PROVIDED DATA ::
:::

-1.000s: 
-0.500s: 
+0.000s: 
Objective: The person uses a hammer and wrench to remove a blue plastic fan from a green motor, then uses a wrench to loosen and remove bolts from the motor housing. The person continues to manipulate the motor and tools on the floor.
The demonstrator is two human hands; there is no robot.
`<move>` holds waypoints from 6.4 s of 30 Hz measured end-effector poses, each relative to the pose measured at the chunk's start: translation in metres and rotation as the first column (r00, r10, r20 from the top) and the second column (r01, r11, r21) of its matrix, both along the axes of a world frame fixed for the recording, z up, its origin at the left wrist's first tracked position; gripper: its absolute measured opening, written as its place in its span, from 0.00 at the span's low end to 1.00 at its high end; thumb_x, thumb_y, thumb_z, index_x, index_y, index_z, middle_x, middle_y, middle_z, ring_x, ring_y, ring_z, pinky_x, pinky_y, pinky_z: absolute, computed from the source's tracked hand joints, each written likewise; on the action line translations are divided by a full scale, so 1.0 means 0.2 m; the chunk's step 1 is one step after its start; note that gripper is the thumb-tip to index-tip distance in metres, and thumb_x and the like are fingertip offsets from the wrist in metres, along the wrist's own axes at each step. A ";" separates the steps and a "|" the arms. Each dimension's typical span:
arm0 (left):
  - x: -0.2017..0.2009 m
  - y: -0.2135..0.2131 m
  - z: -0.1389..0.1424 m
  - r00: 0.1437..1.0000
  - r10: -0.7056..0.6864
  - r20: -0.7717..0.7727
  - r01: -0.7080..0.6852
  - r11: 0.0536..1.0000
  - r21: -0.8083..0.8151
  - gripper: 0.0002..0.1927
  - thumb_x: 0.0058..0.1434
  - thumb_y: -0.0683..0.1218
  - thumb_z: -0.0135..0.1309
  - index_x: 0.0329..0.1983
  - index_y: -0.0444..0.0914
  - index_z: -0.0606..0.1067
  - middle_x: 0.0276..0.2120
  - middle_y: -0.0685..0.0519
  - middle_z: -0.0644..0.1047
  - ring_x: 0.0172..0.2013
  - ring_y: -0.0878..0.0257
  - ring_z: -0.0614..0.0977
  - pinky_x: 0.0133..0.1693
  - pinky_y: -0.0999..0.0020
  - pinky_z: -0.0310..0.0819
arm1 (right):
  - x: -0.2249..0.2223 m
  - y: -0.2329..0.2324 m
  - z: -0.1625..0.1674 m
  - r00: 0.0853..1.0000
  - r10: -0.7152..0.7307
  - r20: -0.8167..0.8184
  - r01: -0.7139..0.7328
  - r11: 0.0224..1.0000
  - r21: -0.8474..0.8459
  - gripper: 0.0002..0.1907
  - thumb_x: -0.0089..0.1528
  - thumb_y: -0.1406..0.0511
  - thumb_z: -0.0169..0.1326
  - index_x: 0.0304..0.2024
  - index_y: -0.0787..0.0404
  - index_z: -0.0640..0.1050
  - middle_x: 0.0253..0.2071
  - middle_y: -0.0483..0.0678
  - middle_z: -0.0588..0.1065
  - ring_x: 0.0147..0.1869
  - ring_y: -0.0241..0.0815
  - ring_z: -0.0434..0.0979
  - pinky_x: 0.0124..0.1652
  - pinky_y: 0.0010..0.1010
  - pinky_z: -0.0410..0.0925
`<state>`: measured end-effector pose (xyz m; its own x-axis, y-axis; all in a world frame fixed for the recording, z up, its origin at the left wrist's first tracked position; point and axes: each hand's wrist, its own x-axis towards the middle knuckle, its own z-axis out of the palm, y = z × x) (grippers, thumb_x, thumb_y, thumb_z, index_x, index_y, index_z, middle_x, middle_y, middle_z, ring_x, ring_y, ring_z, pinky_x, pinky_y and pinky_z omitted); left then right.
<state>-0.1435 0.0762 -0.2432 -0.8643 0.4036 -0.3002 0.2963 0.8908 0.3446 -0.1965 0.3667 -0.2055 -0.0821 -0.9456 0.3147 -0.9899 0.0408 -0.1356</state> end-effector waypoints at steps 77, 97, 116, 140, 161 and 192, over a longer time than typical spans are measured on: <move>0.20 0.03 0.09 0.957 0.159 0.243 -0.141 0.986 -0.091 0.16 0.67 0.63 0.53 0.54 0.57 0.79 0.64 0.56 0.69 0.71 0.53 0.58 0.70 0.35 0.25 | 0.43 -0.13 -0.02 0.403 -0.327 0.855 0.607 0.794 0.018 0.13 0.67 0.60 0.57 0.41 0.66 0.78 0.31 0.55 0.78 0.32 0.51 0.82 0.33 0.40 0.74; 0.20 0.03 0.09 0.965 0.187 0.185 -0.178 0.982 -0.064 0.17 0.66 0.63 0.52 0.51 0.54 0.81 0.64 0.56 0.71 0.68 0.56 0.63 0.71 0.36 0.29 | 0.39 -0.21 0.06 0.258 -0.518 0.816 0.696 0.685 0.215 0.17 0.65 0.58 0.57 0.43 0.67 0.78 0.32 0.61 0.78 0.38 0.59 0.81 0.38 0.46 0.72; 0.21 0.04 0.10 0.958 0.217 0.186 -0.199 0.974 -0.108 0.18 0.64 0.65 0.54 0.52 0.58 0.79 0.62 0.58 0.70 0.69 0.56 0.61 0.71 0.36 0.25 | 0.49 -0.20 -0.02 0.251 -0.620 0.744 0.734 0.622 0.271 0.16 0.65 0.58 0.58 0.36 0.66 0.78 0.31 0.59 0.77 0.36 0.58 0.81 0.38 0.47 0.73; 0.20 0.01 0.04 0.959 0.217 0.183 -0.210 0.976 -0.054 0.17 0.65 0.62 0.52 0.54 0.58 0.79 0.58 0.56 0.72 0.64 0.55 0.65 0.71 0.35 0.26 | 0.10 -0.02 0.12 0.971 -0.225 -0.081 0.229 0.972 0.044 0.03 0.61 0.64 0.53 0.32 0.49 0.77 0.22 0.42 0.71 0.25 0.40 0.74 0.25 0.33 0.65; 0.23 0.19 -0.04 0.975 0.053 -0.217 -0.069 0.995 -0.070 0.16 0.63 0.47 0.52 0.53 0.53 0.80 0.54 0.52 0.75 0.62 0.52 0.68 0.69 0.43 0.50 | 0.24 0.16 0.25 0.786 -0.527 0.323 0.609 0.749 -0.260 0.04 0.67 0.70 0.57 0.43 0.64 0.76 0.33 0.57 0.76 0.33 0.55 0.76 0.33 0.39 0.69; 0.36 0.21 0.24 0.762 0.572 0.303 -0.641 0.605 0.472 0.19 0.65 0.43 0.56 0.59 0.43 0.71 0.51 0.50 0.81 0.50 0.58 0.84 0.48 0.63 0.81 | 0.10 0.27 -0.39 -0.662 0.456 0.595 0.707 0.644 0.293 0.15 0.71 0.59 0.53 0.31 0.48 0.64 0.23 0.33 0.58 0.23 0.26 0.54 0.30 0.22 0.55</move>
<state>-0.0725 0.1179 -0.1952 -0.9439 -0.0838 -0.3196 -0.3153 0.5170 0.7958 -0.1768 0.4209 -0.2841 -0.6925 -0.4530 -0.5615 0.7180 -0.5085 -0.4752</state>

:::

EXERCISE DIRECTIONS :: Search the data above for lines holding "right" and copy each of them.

EXPECTED OUTPUT ::
arm1 (right):
`<state>`: measured end-effector pose (xyz m; its own x-axis, y-axis; all in a world frame fixed for the recording, z up, its origin at the left wrist's first tracked position; point and axes: each hand's wrist, its own x-axis towards the middle knuckle, its own z-axis out of the palm, y = z × x) (grippers, thumb_x, thumb_y, thumb_z, index_x, index_y, index_z, middle_x, middle_y, middle_z, ring_x, ring_y, ring_z, pinky_x, pinky_y and pinky_z omitted); left then right.

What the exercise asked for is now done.